Practically, the economic costs associated with a host of 4 to 4 decisions are real and quite high. Thanks in part to the rise of an elite Supreme Court bar, the cost of hiring attorneys to litigate cases at the Supreme Court can exceed $100,000 per case. And that doesn’t even count how much it costs third parties to draft and submit amicus briefs. Split decisions will mean legal teams have wasted resources amounting to millions of dollars — wasted, since the result is the same as if the court had simply refused to hear the case.

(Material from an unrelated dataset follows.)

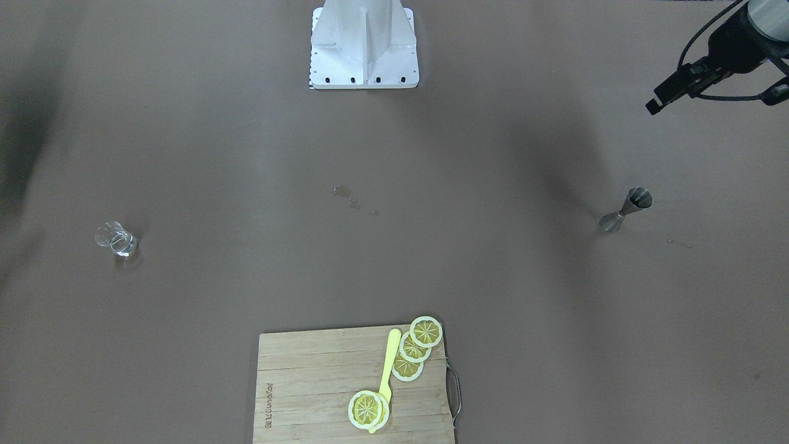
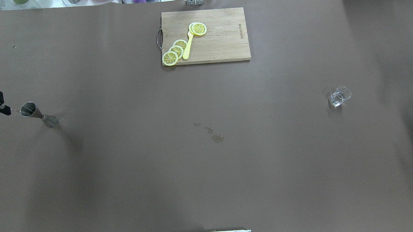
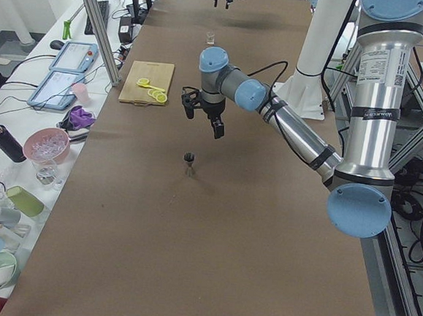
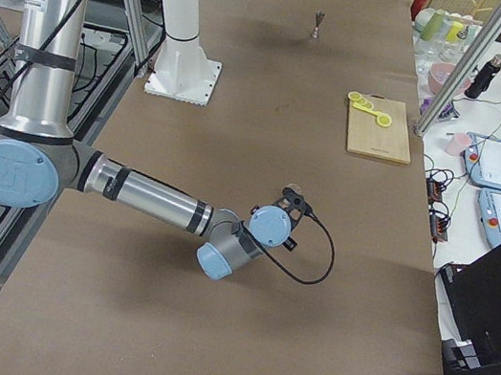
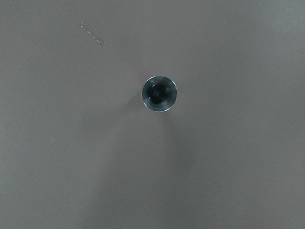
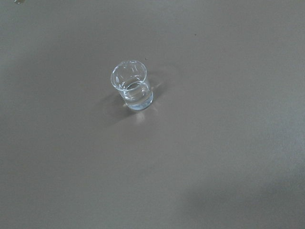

Of course, our conclusion that the court will ultimately reargue few cases from this term assumes that the justices are motivated primarily by their policy preferences and strategic calculations. Some justices might instead prefer to avoid equally divided cases. If that’s true, a justice might vote to put off a case until next term even if that means she won’t agree with the eventual result.
So what will this court do? Whatever it may be, its choices will teach us a great deal about how it makes decisions, what motivates the justices, and whether they’re any good at predicting the outcome of presidential elections.
Tom Pryor is a graduate student in political science at the University of Minnesota.
Timothy R. Johnson is Morse Alumni Distinguished Professor of Political Science and Law at the University of Minnesota.
Valerie Hoekstra is an associate professor of political science in the school of politics and global studies at Arizona State University.